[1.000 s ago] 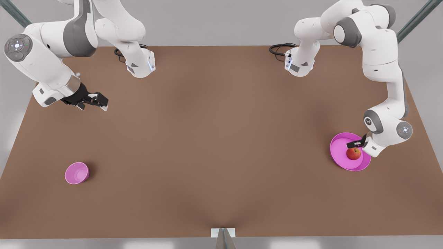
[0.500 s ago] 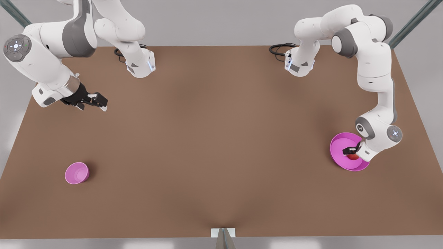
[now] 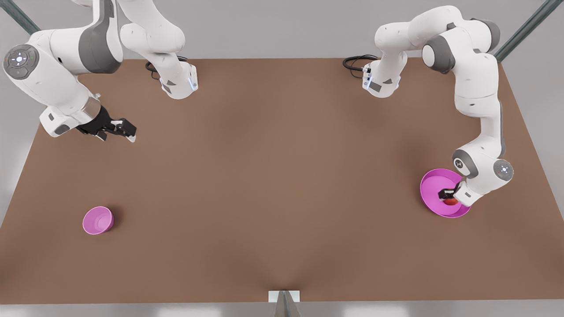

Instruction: Use the left arm to pick up the apple from the plate, transfer it to the gripper of the right arm, and then use the right arm to place it into the bowl

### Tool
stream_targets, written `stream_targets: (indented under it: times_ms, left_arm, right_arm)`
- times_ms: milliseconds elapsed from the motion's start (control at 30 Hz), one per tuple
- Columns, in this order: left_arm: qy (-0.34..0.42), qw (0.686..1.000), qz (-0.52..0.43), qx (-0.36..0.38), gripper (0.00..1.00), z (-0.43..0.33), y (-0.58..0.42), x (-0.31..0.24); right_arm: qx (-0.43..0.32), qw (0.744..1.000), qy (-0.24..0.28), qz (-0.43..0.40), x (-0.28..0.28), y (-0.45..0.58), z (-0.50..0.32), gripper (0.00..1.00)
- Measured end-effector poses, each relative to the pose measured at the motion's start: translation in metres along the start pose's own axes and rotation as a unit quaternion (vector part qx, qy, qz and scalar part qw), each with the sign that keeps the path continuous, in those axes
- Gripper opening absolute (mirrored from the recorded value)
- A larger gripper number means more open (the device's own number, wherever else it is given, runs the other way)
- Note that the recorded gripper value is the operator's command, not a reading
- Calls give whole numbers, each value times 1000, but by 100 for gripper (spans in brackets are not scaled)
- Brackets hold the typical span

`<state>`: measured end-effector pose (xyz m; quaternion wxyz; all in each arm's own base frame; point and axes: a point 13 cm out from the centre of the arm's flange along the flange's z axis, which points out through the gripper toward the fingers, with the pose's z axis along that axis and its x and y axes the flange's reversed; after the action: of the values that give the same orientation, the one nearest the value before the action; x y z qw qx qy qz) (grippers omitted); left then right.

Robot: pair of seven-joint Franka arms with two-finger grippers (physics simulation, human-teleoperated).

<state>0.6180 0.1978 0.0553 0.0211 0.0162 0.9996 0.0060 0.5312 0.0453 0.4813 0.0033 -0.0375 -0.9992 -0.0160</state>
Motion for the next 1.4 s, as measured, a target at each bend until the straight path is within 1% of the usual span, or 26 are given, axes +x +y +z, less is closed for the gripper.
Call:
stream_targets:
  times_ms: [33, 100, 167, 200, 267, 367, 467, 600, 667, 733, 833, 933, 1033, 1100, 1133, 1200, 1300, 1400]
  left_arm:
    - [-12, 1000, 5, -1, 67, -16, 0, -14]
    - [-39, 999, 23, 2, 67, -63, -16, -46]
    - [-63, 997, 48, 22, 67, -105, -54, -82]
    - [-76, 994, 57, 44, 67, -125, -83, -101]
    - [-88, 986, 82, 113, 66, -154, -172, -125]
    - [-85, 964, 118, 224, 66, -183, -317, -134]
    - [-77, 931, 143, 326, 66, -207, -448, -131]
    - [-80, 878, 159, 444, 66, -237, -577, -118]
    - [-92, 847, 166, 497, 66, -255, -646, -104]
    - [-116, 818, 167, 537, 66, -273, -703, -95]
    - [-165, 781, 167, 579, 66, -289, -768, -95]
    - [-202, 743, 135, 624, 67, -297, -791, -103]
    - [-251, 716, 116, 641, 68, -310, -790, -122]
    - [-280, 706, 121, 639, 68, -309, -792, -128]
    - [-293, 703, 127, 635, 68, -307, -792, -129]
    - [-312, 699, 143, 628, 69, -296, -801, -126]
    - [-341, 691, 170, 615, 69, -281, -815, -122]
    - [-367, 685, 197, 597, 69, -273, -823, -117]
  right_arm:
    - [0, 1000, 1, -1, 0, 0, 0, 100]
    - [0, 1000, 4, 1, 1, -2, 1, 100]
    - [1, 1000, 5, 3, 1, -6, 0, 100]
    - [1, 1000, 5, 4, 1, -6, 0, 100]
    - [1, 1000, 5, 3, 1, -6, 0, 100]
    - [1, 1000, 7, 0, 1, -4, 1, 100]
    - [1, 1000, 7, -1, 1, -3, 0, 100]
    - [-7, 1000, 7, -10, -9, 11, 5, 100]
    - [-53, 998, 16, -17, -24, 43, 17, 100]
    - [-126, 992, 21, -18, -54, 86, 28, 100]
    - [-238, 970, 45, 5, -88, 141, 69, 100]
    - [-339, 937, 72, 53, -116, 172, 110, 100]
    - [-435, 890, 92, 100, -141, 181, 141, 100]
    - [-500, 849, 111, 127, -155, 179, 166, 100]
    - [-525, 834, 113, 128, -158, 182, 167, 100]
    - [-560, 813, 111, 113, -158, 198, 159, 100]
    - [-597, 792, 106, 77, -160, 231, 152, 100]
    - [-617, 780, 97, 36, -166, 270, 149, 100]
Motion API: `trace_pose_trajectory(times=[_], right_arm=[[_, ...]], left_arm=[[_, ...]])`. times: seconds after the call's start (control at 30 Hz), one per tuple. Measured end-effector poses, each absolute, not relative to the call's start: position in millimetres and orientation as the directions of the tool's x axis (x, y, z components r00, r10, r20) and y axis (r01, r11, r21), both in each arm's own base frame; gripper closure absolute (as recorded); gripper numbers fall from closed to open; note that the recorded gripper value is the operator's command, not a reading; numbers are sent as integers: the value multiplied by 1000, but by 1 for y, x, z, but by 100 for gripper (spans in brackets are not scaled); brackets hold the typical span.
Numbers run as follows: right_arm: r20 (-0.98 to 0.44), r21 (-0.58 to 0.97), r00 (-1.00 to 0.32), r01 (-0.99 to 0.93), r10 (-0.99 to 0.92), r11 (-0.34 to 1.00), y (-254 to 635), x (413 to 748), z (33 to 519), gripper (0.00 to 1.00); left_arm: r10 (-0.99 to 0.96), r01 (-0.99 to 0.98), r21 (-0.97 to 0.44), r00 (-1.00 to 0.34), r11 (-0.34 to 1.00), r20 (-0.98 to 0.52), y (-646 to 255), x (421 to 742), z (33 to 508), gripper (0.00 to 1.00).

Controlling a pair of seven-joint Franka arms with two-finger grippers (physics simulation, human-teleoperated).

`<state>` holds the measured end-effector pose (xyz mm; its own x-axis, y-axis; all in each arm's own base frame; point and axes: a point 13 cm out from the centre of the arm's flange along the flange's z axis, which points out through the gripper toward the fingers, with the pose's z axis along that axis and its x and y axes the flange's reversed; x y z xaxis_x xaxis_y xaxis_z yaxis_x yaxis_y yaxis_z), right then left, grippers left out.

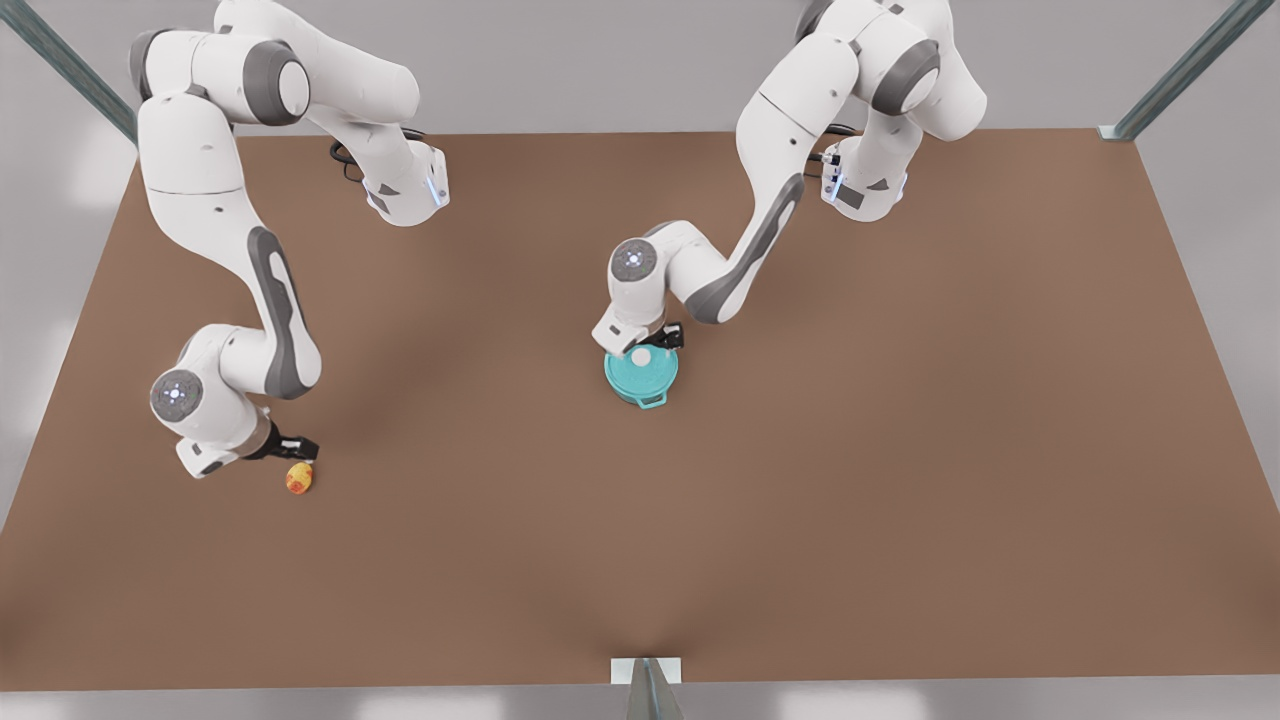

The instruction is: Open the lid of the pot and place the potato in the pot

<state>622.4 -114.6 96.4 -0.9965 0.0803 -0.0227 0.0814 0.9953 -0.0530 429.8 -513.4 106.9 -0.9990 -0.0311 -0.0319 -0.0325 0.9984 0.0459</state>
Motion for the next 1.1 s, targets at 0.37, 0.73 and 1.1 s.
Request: trace_pose_trajectory(times=[0.37, 0.73, 1.1], right_arm=[[-108, -65, -990, 95, 88, 993, -131, 653, 80, 0], [-98, -61, -993, 71, 65, 996, -115, 663, 49, 0], [-85, -62, -994, 79, 73, 995, -121, 655, 38, 28]], left_arm=[[-115, -116, 13, -992, 993, -45, -519, 434, 101, 45], [-194, -196, 22, -980, 980, -50, -503, 465, 124, 72], [-341, -338, 102, -940, 936, 13, -282, 614, 55, 0]])
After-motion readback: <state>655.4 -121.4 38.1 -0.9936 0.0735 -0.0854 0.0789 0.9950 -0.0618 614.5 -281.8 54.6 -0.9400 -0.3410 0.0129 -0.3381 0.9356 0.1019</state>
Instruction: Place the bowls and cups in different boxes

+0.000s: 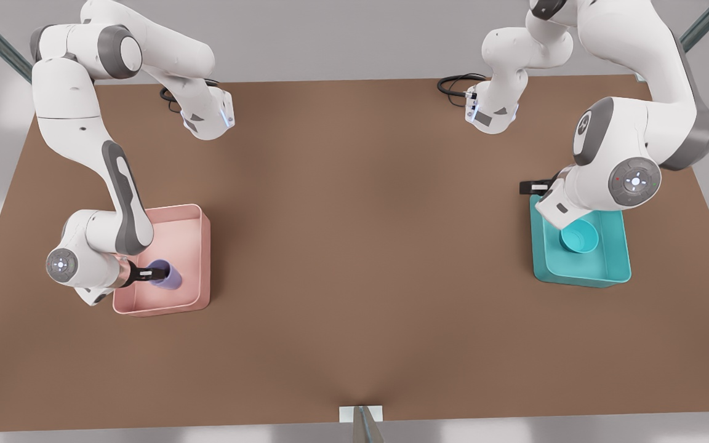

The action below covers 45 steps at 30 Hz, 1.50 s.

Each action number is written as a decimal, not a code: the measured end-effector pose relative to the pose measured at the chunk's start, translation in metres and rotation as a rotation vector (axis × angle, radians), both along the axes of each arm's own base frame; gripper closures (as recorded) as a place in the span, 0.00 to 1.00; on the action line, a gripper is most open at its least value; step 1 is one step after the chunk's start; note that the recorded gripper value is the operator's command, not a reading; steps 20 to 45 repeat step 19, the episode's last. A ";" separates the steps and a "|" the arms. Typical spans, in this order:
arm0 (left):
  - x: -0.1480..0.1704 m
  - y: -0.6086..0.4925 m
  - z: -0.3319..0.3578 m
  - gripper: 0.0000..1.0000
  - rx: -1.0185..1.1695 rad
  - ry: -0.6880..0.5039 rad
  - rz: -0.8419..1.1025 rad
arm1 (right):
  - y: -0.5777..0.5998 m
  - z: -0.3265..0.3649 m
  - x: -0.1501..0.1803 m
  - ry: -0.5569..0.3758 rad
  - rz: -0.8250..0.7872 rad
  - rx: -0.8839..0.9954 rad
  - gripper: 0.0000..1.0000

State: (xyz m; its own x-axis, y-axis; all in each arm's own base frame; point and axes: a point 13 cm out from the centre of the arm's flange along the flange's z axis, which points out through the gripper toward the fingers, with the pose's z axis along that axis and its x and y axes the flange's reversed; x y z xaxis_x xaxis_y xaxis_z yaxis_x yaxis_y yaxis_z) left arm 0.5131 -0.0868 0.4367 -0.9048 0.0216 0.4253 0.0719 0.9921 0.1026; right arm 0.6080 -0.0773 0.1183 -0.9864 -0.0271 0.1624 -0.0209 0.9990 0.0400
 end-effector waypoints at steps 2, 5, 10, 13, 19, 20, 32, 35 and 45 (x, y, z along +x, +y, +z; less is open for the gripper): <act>0.000 0.000 0.000 0.00 0.001 0.001 -0.001 | 0.002 0.003 0.001 -0.005 0.009 0.007 0.00; 0.000 0.000 0.000 0.00 0.001 0.001 -0.002 | 0.003 0.015 0.004 -0.019 0.025 0.011 0.00; 0.000 0.000 0.000 0.00 0.001 0.001 -0.004 | 0.004 0.120 0.011 -0.091 0.045 -0.001 0.00; 0.000 0.000 0.000 0.00 0.002 0.001 -0.004 | 0.007 0.236 0.006 -0.161 0.050 -0.017 0.00; 0.002 0.007 -0.003 0.00 0.003 0.005 0.008 | 0.030 0.360 -0.034 -0.149 0.057 -0.022 0.00; 0.002 0.007 -0.003 0.00 0.003 0.005 0.008 | 0.030 0.360 -0.034 -0.149 0.057 -0.022 0.00; 0.002 0.007 -0.003 0.00 0.003 0.005 0.008 | 0.030 0.360 -0.034 -0.149 0.057 -0.022 0.00; 0.002 0.007 -0.003 0.00 0.003 0.005 0.008 | 0.030 0.360 -0.034 -0.149 0.057 -0.022 0.00; 0.002 0.007 -0.003 0.00 0.003 0.005 0.008 | 0.030 0.360 -0.034 -0.149 0.057 -0.022 0.00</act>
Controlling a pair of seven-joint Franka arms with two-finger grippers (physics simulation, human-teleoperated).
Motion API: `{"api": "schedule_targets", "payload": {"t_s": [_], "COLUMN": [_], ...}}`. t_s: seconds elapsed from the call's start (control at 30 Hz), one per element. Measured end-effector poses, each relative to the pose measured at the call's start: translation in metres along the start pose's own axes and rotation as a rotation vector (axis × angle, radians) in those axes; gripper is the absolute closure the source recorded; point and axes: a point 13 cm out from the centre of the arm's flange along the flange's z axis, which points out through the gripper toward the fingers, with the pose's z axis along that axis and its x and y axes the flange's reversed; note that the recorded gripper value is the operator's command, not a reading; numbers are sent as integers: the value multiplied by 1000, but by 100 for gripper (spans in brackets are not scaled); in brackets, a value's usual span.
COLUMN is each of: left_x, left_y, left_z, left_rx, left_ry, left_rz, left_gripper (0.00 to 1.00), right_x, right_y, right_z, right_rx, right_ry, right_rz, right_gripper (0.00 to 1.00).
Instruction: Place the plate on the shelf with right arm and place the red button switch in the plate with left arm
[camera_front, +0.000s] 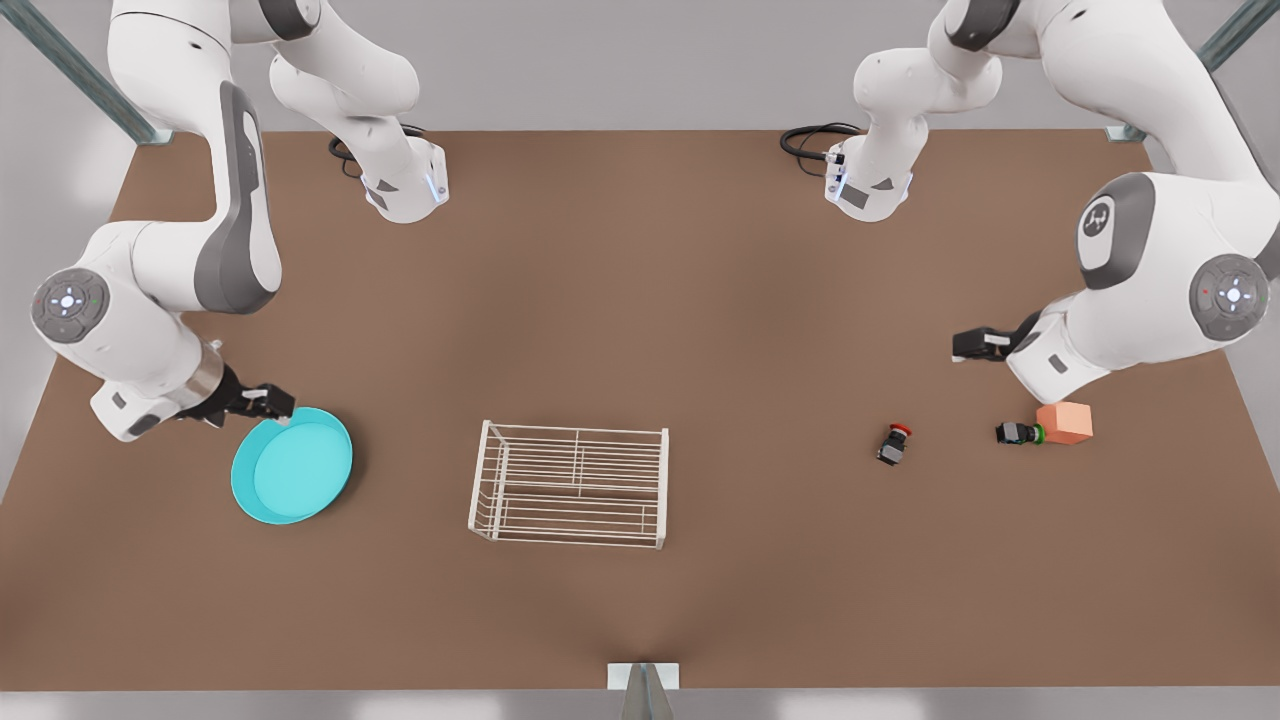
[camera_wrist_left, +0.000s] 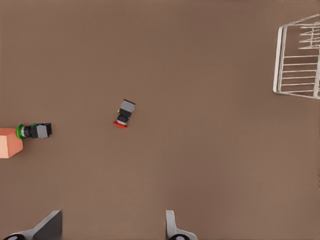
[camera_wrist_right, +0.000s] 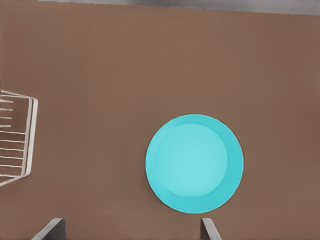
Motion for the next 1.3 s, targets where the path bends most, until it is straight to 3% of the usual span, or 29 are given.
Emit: {"api": "schedule_targets", "payload": {"t_s": [0.13, 0.33, 0.53, 0.77, 1.07, 1.3], "left_x": [-8, 4, 8, 8, 8, 8], "left_y": [0, 28, 23, 24, 24, 24], "left_z": [2, 28, 35, 36, 36, 36], "left_rx": [-13, -4, -1, -1, -1, -3], "left_ry": [-22, 48, 67, 68, 67, 67], "left_rz": [-20, -96, -110, -128, -143, -150], "left_gripper": [0, 0, 0, 0, 0, 0], "right_x": [-13, -10, -1, -20, -11, 8], "right_y": [-14, -100, -123, -181, -193, -201], "right_z": [12, 87, 160, 204, 255, 299], "right_rx": [-1, -115, -161, -141, -326, -361], "right_ry": [-29, 41, 126, 115, 115, 147], "right_rz": [15, 165, 50, -12, -10, -51], "right_gripper": [0, 0, 0, 0, 0, 3]}}
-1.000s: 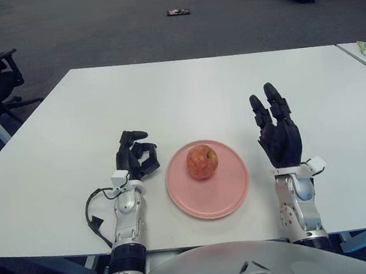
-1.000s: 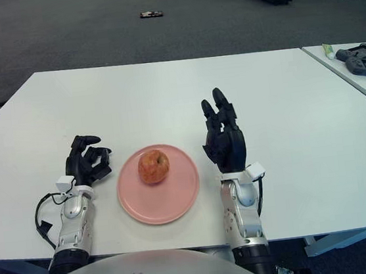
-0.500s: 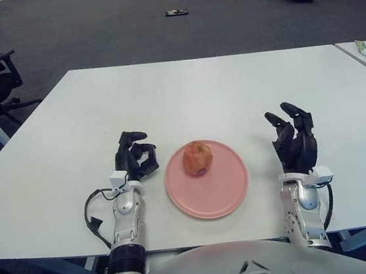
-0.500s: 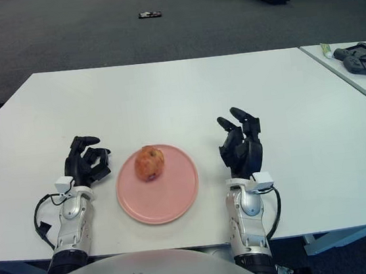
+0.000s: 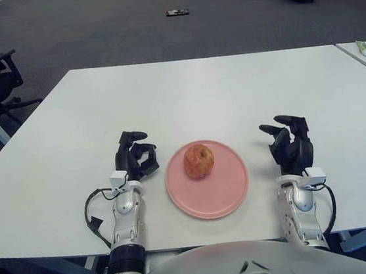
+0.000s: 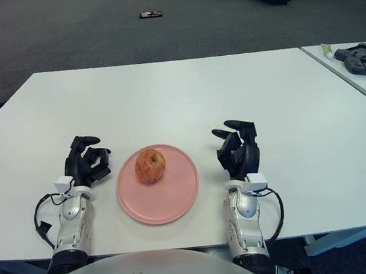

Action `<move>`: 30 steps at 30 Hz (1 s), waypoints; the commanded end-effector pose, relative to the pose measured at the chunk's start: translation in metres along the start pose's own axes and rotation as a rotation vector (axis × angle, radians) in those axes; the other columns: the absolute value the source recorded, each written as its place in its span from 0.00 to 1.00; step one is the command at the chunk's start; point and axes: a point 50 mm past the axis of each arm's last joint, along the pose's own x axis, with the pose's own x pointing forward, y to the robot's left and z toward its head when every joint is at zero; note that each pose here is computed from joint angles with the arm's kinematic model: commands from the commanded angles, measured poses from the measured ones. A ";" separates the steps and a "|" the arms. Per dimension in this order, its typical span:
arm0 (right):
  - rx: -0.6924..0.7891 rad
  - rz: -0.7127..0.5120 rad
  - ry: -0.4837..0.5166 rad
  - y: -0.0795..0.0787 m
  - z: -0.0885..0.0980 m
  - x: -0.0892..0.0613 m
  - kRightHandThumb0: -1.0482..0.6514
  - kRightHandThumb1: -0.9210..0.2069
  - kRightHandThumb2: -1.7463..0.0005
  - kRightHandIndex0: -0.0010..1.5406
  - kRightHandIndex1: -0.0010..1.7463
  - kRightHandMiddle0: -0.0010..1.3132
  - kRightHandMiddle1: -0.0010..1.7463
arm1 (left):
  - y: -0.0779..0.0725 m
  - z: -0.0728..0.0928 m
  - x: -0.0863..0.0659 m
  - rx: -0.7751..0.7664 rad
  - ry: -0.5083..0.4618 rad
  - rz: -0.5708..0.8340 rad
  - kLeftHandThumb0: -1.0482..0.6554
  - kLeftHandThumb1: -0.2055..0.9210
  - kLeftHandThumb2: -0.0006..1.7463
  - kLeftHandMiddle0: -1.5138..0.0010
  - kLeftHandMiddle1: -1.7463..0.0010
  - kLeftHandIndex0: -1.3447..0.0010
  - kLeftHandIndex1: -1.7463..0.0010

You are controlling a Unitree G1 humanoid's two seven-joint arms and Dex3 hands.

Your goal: Put the apple into the plate.

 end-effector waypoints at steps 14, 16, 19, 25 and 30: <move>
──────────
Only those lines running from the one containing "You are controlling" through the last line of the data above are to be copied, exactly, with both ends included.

**OUTPUT OF THE TASK**.
You are controlling a Unitree G1 humanoid's two seven-joint arms and Dex3 hands.

Your goal: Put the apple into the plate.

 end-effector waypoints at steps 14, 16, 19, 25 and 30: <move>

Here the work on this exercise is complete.